● Your objective
Scan the data. Collect each line that contains the word "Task".

● Dataset entries
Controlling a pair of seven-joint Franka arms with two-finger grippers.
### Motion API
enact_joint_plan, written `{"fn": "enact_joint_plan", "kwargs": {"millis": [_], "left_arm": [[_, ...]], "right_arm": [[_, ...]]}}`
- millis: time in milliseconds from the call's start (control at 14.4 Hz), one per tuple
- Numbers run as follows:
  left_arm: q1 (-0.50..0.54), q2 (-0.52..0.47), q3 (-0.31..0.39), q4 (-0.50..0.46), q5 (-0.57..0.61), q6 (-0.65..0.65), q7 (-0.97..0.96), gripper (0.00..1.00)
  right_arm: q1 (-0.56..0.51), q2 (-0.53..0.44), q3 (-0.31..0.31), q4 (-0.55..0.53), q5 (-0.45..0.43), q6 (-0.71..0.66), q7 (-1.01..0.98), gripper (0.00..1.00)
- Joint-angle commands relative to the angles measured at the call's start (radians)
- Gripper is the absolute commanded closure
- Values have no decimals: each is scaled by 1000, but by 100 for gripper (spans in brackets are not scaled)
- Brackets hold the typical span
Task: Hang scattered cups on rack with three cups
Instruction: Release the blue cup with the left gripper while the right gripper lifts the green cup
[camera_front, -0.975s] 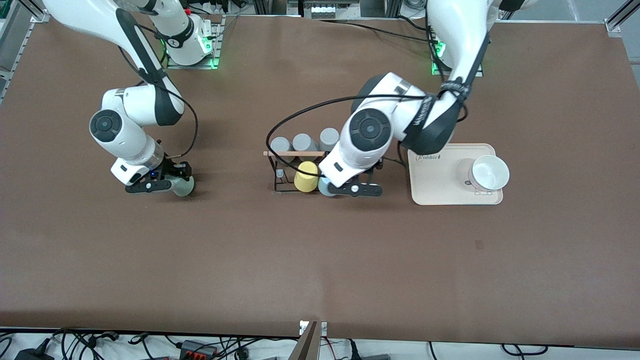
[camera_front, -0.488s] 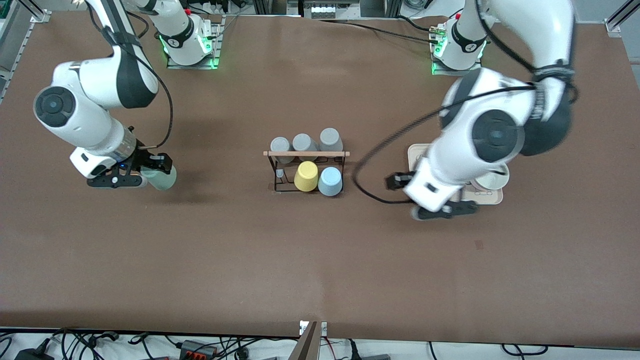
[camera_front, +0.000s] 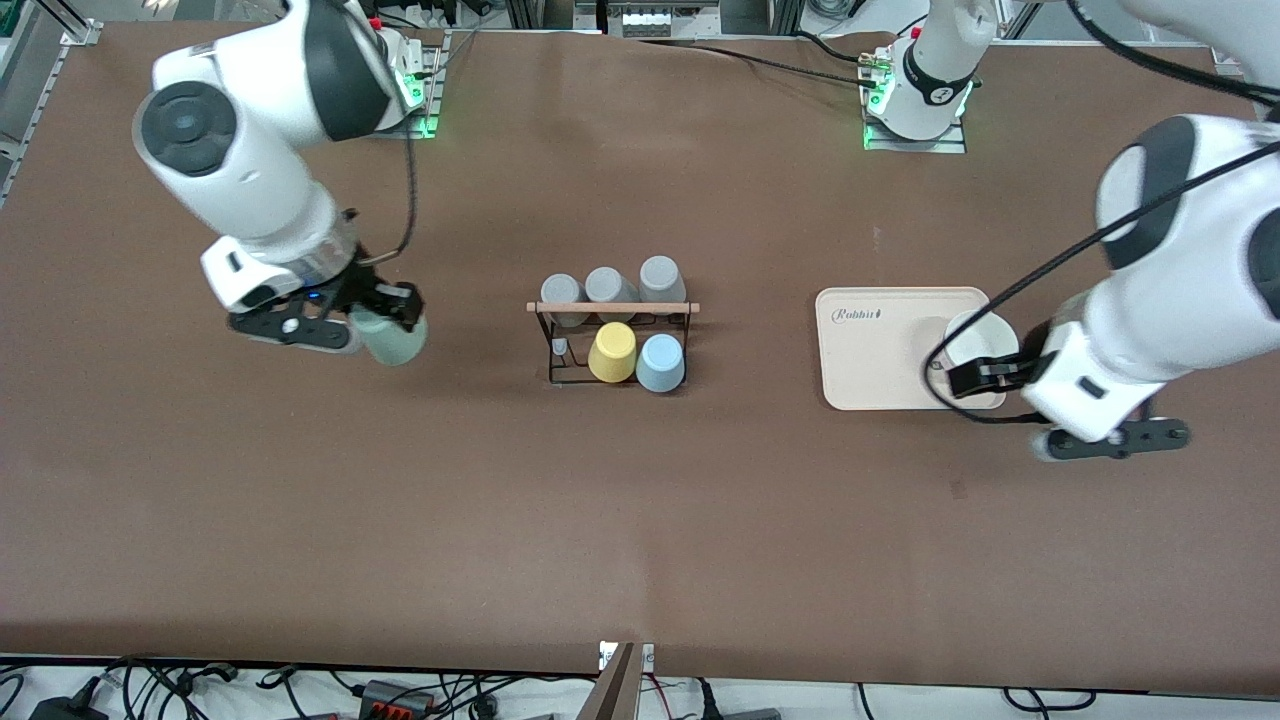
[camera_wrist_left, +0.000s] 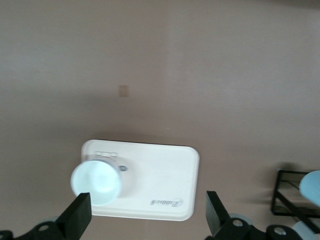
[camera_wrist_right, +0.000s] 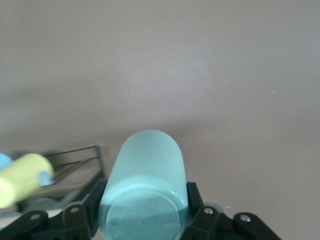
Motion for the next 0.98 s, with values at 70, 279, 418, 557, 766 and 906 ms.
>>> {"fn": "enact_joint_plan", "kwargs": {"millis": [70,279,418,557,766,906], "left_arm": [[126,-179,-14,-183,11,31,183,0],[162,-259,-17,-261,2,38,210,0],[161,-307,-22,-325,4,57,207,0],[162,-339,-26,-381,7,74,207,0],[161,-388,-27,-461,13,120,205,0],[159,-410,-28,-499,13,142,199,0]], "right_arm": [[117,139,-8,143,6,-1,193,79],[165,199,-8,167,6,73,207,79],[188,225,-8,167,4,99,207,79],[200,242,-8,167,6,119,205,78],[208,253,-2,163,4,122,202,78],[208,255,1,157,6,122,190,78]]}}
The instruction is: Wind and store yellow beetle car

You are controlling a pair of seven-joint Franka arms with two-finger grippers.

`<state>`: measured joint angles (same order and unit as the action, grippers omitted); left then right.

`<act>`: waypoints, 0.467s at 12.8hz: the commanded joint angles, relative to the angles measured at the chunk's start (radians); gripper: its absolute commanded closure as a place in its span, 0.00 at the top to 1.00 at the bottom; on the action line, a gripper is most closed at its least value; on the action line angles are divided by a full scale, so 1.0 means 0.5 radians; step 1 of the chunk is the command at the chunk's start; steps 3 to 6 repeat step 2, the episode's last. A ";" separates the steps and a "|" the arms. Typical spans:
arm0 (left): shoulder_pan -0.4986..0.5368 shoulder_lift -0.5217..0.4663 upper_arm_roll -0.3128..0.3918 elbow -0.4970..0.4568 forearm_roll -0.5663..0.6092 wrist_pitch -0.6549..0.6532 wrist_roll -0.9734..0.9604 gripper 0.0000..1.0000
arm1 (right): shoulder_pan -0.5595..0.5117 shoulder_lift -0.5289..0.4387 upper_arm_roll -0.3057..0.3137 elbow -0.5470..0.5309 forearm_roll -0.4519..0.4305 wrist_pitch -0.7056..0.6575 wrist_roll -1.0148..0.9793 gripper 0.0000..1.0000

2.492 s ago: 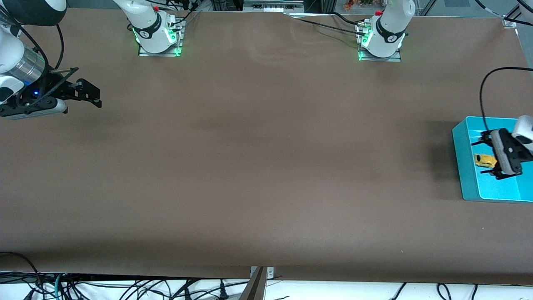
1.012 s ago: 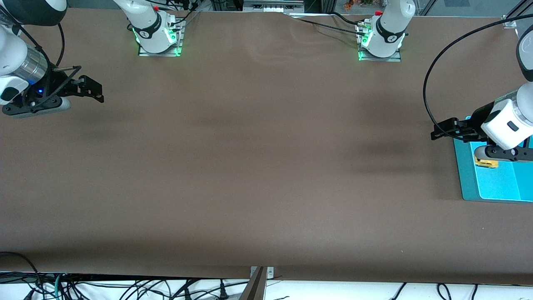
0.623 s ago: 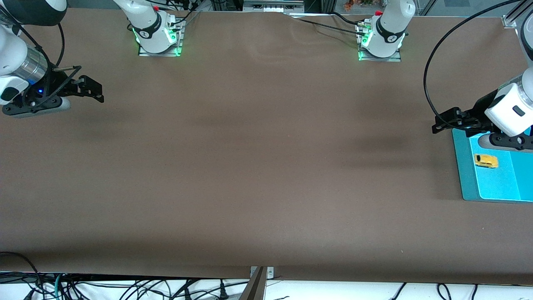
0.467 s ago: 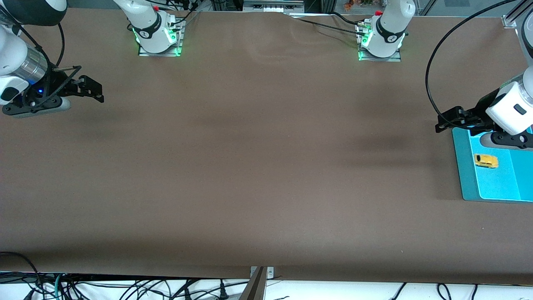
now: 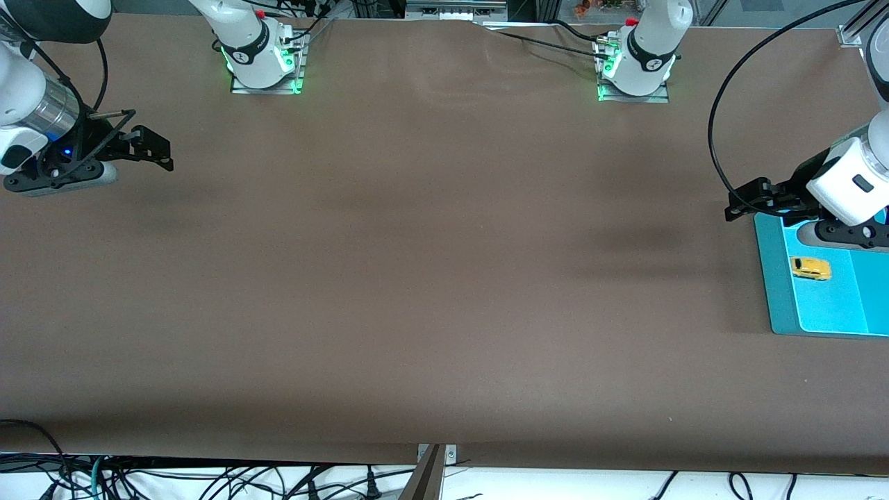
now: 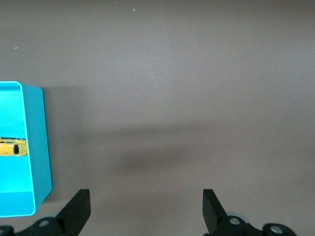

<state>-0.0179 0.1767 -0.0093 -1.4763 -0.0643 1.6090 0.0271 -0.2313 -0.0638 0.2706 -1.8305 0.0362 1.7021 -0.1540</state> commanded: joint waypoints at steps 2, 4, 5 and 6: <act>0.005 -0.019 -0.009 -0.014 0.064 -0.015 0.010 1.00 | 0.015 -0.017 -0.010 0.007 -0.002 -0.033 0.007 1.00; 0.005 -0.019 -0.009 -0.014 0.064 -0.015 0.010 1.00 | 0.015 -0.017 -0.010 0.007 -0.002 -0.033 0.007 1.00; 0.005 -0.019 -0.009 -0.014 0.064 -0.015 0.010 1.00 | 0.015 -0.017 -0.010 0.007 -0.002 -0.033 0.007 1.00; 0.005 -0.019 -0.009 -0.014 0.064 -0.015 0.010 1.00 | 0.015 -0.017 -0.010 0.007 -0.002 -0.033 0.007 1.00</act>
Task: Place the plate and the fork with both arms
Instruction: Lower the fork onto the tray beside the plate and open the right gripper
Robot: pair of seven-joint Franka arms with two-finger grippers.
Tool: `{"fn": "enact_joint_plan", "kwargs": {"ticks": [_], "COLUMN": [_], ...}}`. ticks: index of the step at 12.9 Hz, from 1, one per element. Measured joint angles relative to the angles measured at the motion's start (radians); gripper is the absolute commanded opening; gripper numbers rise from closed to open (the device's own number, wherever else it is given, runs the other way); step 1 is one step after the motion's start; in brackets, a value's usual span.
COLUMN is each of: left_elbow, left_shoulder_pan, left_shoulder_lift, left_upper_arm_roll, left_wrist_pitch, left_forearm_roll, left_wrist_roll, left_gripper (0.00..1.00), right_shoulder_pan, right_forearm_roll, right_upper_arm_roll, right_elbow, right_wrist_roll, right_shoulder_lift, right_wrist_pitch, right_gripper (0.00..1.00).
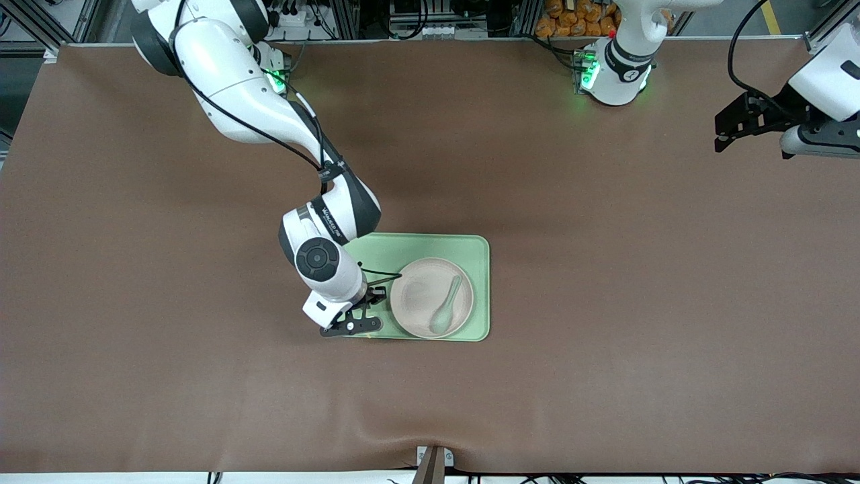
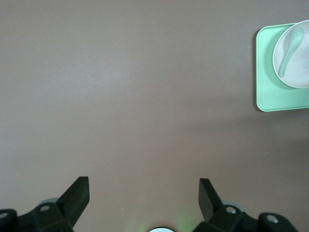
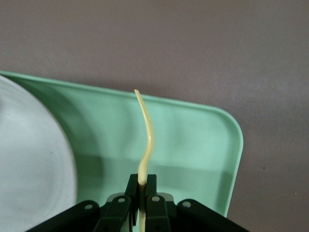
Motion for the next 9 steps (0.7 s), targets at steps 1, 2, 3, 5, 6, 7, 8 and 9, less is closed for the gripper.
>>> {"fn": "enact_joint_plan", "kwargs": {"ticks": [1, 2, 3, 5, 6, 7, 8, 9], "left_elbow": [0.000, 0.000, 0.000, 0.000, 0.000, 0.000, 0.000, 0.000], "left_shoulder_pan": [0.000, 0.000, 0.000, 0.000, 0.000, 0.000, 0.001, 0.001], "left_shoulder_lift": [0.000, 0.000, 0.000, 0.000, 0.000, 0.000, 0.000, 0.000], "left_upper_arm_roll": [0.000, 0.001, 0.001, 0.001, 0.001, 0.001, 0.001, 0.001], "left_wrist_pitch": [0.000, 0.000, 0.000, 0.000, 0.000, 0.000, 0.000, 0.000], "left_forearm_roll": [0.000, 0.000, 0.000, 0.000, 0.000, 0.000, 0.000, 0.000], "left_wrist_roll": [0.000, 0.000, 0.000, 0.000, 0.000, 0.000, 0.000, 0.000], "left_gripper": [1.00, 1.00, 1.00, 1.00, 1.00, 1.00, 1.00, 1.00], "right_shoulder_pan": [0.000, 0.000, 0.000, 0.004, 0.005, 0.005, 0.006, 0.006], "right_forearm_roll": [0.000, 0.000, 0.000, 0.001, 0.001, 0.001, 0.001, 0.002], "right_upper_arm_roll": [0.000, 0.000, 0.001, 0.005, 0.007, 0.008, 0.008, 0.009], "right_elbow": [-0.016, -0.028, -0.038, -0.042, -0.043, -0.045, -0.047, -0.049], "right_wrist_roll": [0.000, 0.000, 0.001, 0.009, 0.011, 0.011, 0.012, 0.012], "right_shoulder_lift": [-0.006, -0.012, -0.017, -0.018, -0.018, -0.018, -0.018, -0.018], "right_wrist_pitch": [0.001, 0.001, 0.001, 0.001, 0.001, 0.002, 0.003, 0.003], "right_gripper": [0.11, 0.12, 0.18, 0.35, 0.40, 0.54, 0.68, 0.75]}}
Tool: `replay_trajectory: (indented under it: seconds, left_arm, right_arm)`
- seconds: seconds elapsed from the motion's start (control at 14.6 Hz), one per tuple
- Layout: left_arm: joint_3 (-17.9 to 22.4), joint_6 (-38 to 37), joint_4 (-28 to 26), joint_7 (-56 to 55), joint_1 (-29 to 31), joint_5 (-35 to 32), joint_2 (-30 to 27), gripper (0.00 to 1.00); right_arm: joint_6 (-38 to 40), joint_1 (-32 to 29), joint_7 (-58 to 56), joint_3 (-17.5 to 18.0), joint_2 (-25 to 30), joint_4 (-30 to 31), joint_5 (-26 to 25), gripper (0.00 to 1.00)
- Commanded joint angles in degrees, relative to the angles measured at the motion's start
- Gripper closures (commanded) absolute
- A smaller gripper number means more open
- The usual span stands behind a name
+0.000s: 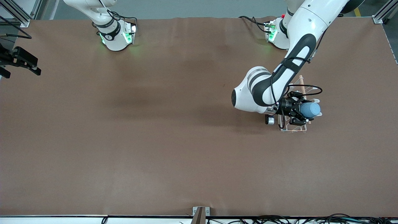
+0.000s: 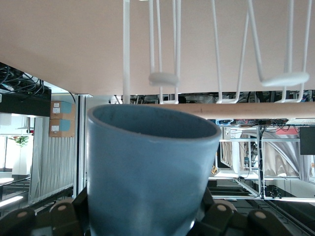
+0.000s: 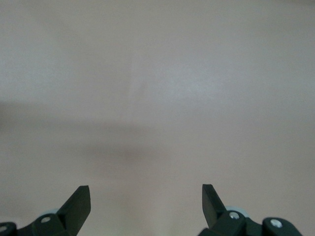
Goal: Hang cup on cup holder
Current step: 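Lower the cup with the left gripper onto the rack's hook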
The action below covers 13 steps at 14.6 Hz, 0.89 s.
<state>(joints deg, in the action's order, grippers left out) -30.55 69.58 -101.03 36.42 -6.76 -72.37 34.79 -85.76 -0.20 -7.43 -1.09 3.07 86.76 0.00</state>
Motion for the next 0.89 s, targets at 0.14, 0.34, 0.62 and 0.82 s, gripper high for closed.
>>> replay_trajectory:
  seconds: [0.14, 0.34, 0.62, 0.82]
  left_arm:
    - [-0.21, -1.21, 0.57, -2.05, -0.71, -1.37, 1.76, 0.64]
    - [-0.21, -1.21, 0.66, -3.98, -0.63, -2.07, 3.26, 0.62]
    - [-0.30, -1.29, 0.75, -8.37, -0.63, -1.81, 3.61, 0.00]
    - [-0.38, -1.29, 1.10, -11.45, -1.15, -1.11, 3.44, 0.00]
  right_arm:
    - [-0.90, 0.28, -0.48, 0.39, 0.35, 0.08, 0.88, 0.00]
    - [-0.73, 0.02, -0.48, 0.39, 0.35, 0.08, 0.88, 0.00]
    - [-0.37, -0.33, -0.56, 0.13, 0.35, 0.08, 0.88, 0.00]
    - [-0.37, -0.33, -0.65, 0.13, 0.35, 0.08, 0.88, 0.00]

● Response box
Task: Hang scattered cups on rack with three cups
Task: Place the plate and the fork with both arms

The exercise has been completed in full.